Welcome to the first editorial of 2024! As we rounded up the end of 2023, anticipation was growing for the arrival of tirzepatide. We spent much of last year dealing with many drug shortages across a range of classes. Consequently, I’m sure I have not been alone in trying not to get too excited regarding the launch of this newest medication.

We have not been disappointed, though. The news of stock availability of tirzepatide (sold as Mounjaro) in the UK from the 12 February has brought some welcome relief to the end of this winter, and a glimmer of hope as spring appears. Equally positive news is that it will be available in a KwikPen device providing four doses – a month’s supply in one pen. 

I am absolutely confident that we will be hearing much more about this launch as we swiftly move towards the first major event of the year, the Diabetes UK Professional Conference at ExCeL London from 17–19 April. I will be in attendance as your Editor-in-Chief, and will be reporting back in my next editorial. If you are also going, please do stop and say hello – it is always great to meet up with old friends and to make new ones!

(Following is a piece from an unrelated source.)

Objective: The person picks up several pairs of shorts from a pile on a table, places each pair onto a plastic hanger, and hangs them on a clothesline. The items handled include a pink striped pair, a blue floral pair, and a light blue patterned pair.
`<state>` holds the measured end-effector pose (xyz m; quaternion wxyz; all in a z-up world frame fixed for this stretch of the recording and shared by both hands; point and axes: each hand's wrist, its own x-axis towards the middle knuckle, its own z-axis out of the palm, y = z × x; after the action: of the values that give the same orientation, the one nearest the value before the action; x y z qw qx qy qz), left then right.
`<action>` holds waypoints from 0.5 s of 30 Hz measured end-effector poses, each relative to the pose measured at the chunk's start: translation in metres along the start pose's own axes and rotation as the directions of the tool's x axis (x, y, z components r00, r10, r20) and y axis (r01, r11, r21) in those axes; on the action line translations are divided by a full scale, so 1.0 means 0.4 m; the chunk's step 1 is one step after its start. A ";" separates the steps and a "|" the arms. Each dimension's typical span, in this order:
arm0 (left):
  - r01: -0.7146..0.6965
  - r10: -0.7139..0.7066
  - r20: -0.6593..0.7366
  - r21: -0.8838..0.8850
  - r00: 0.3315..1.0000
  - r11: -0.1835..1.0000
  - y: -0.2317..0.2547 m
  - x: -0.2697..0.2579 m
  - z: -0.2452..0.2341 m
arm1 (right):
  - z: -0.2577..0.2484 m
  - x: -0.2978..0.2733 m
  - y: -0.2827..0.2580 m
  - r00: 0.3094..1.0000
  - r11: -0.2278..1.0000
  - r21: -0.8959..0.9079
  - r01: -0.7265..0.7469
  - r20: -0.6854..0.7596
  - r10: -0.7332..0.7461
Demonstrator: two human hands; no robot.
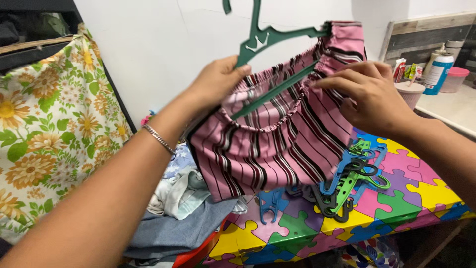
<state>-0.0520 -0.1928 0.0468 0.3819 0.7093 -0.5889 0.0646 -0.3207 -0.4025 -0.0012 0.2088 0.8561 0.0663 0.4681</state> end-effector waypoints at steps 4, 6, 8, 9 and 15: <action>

This year, the month of Ramadan begins on 10 March and ends on the evening of 9 April. If we are to help people with diabetes to complete a month of fasting and feasting with minimal issues, preparation is crucial. To help us, Salma Mehar offers a very practical guide, which includes links to many useful resources. 

A key component in preparing people for the month of Ramadan is being able to offer tailored advice, based on an individual’s risks from the presence of multiple long-term health conditions, especially diabetes. An update in 2021 to the risk stratification tool from the International Diabetes Federation and Diabetes & Ramadan (IDF-DAR) has provided a far more pragmatic and reflective risk assessment tool. 

The appreciation that many people will choose to fast despite having high risk factors – whereby they would be advised not to – led to the development of this latest tool. It provides us with the ability to offer more applicable support and guidance to a wider range of people, not only within the low to medium risk categories, but also to more people who fall within the higher risk category. With the month of Ramadan being almost upon us, this article is well worth a read.

Also in this issue of the journal, we have two fascinating companion articles relating to treatment with metformin and the resulting risk of vitamin B12 deficiency. This is a subject that has been talked about for many years, but with no real guidance for us as practitioners. It has equally been stated for many years that our old friend metformin is a bit of an enigma in terms of its actions. It is incredibly refreshing to read an article taking us through the pharmacology of such a widely used medication. We now have greater insight into the causal relationship between metformin and vitamin B12 deficiency, as well as having clear advice from the Medicines and Healthcare products Regulatory Authority on the regular screening and replacement of B12. 

This has obvious implications for the healthcare workforce not only to undertake the screening, but also to review and follow-up on the results. However, the greater benefits of the appreciation and recognition of the impact and effects of B12 deficiency on people cannot be ignored. I have to say that, from the amount of traffic to the early view publications, this really is an area that has captured the interest of many of you, too.

So, I will sign off this first editorial feeling very optimistic for what 2024 has to offer: the roll-out of the hybrid closed-loop programme; the launch of the latest advance in incretin therapy; and a programme to raise the awareness of and provide additional reviews for young adults with type 2 diabetes, to name but a few. I hope that you are feeling as inspired as me!